I remember one time when I was working for the Nestle Beverage Company in Jacksonville, IL after my senior year in high school. I had two managers and they wanted to learn ASL. One manager was the head of the factory and with his job, he would travel to many countries to do business and meetings, so he knew quite some languages, so he thought it should be easy to learn ASL, being that it’s right on the tip of our fingers instead of our tongue. The other manager was a short friendly guy from Texas with a great sense of humor. He was responsible for internal operations and didn’t travel elsewhere as much as the other manager did.
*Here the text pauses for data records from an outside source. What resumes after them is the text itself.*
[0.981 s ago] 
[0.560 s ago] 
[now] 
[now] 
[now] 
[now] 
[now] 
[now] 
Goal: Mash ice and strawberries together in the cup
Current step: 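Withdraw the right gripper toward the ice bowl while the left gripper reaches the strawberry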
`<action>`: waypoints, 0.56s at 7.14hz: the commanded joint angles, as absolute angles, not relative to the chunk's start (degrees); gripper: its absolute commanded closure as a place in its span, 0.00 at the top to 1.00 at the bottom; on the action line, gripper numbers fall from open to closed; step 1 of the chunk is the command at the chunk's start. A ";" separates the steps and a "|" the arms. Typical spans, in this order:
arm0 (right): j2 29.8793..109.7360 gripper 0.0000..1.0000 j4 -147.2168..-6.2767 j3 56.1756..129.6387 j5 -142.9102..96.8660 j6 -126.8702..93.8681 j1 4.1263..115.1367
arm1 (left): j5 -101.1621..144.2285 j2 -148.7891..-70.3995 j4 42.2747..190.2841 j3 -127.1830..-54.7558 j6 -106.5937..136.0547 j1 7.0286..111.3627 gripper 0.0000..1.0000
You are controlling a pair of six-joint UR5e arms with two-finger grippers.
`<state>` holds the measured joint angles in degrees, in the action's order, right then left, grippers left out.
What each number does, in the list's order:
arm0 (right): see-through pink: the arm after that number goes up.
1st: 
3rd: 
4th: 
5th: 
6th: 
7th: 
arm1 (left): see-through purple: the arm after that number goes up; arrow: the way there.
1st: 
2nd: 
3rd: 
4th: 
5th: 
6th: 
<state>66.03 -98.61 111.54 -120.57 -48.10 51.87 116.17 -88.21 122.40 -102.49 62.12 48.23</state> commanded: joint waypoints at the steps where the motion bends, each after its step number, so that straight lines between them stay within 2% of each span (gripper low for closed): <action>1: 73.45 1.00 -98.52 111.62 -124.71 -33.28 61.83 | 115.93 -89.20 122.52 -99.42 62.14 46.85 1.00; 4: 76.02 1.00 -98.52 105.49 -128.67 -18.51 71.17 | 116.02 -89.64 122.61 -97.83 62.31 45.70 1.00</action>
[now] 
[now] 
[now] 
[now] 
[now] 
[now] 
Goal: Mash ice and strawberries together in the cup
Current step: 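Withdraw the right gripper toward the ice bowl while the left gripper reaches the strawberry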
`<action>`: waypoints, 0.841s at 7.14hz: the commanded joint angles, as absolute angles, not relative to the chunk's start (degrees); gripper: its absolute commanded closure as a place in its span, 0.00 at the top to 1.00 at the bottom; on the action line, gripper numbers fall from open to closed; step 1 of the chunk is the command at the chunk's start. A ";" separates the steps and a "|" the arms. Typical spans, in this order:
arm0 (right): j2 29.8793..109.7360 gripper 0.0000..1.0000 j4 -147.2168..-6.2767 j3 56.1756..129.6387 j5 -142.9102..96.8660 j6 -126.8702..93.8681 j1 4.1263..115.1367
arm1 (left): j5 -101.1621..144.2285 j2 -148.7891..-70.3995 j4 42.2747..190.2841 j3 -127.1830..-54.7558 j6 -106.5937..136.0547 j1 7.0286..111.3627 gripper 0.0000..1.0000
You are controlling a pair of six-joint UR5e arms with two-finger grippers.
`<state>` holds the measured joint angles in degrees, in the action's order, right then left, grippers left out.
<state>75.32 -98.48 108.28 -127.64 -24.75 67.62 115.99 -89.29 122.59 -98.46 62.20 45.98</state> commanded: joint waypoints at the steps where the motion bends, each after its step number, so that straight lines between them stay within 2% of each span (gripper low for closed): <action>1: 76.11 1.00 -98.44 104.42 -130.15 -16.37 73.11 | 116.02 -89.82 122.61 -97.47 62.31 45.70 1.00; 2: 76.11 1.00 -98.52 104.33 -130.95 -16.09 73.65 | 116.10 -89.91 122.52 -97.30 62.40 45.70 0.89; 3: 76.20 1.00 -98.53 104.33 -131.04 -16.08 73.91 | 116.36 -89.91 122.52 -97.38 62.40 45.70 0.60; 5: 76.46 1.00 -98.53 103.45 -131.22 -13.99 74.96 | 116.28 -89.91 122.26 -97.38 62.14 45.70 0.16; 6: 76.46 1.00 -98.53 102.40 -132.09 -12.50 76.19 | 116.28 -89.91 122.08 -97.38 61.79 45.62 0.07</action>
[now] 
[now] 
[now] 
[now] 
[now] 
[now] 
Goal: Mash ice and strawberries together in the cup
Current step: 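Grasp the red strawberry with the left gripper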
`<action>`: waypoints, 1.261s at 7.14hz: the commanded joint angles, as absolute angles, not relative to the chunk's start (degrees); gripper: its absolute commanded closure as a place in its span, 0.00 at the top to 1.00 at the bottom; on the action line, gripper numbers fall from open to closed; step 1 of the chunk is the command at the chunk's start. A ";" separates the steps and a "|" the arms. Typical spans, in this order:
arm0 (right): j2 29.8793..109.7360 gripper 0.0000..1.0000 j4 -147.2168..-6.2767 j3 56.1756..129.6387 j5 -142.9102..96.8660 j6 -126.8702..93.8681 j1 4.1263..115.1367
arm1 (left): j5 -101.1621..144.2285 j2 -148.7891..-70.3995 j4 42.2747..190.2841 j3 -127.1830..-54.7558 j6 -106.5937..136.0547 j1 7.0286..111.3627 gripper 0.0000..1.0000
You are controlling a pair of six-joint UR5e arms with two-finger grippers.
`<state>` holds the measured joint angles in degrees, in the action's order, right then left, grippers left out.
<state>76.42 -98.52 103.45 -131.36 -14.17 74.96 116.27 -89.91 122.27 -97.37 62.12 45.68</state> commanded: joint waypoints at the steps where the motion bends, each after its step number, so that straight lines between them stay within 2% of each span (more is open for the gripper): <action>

So, suffice to say that he didn’t know another language but English.

Everyday during lunch or office breaks, I’d say hi to both managers and try to strike up a conversation to help teach them some ASL. Ofc, first with ASL fingerspelling, then gradually moving on to learn different signs and build up a vocabulary base. Toward the end of my internship, which manager ends up learning the most? It was the Texan. And the other manager? he was still struggling with sign alphabets. The Texan learned so much that we were able to converse smoothly with a minimal stoppage for interpretations (which sign is that? that kind of question). His sense of humor probably helped as much, for we would always make jokes and laugh.

I learned from this experience as much as they learned ASL and it leads me to believe that people who rely on audio so much—I think that’s called an audiophile?—-that they’re unable to grasp the concept of the language being visual instead of audible. Like the article above, the gulf between ASL and English is greater than English and Russian.